_Exercise details_.
Of the records that follow, copy only the lines from the line containing "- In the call" to the line containing "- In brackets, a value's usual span", both included, exactly as written.

(Items from a data source)
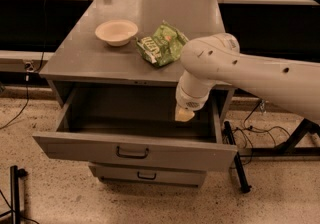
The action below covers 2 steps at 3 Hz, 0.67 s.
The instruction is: Open top drawer
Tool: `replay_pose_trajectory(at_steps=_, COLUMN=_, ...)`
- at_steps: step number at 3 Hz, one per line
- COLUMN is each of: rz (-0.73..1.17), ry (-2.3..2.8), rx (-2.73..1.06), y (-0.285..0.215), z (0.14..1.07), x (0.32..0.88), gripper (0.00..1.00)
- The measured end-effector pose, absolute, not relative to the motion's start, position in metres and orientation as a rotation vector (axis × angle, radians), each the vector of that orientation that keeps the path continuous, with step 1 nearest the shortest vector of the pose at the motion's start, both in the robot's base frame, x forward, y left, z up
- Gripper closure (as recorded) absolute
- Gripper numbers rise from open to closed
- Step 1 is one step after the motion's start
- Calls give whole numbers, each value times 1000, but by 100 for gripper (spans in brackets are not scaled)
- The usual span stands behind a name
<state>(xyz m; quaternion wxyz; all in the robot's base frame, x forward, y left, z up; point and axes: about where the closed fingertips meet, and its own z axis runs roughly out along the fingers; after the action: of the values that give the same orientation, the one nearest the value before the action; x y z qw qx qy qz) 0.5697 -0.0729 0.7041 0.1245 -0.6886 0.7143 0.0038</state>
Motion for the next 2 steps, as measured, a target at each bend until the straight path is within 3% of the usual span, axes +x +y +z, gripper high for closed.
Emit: replay_pose_trajectory(at_steps=2, rz=21, ry=2136, rx=-1889, y=-50, z=648, x=562, gripper=100)
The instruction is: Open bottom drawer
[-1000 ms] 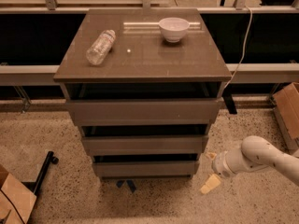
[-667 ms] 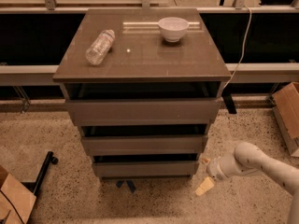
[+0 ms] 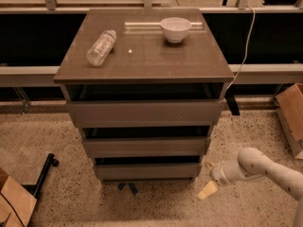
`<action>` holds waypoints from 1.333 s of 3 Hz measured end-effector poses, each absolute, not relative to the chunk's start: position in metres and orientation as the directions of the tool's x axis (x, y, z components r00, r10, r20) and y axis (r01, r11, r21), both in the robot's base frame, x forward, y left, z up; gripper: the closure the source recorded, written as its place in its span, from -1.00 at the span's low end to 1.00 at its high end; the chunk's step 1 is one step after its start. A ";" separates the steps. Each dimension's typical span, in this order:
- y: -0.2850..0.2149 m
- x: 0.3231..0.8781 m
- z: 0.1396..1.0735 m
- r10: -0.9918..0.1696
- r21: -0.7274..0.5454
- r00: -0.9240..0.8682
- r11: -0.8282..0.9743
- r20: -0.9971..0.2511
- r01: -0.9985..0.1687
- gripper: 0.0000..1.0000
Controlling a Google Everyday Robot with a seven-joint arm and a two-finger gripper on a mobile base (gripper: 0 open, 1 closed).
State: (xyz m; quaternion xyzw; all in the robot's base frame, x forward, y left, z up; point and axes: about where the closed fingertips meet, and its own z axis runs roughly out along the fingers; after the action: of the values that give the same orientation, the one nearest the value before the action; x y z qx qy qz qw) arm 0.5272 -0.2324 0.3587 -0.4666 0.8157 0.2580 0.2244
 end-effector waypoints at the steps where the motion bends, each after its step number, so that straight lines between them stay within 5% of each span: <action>1: -0.226 0.541 0.345 -0.609 0.196 -0.467 0.459 -0.641 -0.867 -1.00; 4: -0.201 0.599 0.280 -0.523 0.238 -0.472 0.453 -0.710 -0.859 -1.00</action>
Offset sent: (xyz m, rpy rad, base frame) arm 0.0704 0.0230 -0.0594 0.1132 -0.0967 -0.0722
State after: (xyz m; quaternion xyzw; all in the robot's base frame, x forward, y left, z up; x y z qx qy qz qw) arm 0.5988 -0.2011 0.2798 -0.4296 0.8044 0.2983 0.2819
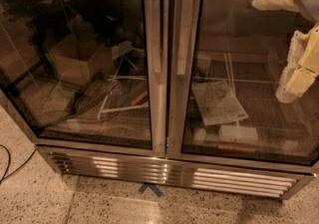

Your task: Place blue chip bag into bottom drawer

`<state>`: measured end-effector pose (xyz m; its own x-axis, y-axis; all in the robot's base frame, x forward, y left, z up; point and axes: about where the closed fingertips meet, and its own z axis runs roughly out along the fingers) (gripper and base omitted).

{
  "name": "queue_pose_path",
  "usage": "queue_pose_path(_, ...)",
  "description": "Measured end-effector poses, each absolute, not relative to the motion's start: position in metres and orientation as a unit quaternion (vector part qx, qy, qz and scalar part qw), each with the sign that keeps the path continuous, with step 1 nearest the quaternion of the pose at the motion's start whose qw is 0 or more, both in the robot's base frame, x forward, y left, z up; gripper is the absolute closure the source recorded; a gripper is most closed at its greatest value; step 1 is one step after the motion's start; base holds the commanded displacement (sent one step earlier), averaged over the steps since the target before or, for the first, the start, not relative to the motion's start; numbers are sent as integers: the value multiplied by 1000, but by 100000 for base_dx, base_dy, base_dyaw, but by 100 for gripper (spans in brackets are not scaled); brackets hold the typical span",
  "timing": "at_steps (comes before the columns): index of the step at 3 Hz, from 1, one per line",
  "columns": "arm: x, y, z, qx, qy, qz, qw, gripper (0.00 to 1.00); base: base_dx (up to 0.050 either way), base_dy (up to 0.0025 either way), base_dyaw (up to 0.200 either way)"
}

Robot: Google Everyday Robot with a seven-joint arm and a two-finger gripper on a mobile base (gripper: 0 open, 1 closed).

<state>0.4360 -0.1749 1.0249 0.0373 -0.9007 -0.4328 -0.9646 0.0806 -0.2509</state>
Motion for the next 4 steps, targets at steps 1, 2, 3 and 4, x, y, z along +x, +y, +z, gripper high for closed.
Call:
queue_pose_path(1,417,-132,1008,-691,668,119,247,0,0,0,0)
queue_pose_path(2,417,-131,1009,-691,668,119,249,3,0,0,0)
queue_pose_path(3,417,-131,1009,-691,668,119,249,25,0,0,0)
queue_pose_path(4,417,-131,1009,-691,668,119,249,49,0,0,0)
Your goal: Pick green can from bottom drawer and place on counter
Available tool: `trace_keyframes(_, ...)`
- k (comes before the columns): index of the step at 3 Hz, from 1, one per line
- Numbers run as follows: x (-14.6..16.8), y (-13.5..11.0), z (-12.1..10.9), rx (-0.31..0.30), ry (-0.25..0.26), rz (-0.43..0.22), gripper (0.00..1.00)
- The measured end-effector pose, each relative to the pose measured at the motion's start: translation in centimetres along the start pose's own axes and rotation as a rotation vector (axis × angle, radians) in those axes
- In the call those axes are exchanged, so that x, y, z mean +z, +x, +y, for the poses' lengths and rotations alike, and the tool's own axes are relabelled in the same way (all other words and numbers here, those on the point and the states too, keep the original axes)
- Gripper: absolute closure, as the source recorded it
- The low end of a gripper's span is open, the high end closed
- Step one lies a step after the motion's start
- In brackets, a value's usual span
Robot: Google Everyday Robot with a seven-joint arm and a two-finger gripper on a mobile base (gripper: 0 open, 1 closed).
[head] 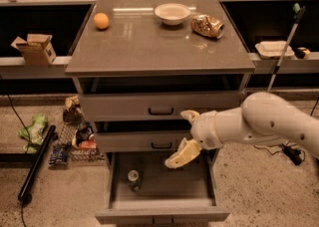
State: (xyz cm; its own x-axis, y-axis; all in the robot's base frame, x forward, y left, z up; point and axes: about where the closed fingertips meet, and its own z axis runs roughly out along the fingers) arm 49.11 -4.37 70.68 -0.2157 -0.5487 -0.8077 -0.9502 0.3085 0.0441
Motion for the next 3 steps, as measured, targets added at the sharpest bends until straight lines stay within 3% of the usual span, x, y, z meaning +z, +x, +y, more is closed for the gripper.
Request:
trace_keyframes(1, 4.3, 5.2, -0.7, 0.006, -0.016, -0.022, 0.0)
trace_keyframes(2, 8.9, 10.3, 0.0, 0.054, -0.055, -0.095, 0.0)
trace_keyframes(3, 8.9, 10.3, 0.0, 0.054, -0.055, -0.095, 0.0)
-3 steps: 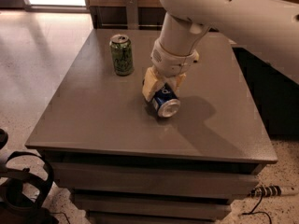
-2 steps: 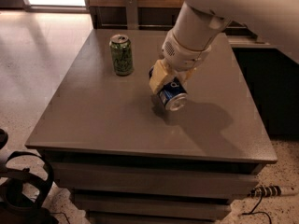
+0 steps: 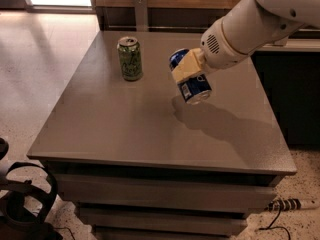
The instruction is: Place pepsi can upright
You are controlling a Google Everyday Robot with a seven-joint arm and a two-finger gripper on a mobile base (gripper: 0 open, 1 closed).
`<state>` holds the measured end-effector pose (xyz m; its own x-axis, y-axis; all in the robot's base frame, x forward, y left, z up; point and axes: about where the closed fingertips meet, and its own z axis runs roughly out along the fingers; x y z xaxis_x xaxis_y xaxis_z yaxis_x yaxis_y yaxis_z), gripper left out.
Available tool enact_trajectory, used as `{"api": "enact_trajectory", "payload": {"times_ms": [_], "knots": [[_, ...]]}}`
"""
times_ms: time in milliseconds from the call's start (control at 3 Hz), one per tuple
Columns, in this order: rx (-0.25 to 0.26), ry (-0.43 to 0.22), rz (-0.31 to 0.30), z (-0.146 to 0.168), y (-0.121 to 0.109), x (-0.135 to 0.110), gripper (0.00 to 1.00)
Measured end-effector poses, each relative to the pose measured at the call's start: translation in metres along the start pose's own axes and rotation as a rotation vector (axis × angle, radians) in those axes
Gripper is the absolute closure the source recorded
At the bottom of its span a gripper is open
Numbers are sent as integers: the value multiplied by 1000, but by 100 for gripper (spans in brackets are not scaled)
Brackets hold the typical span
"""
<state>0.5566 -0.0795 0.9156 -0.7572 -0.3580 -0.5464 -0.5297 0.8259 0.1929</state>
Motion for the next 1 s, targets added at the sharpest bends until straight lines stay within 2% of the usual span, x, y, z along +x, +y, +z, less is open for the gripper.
{"api": "enact_trajectory", "payload": {"times_ms": [333,667,1000], "knots": [[-95,-156,-11,0,-8,-11,100],[-210,-275,-55,5,7,-24,100],[-280,-357,-136,10,22,-30,100]]}}
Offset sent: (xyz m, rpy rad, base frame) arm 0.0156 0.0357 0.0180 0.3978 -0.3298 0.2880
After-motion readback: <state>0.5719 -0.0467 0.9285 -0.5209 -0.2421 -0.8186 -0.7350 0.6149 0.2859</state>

_Task output_.
- In the call those axes are exchanged, so that x, y, z mean +z, +x, +y, for the poses' lengths and rotations alike, and the tool's own axes are relabelled in the same way (all other words and numbers here, those on the point and the states too, keep the original axes)
- Gripper: absolute closure, as the source recorded it
- The low end of a gripper's span is open, the high end closed
- Step one lies a step after the motion's start
- In brackets, a value's usual span

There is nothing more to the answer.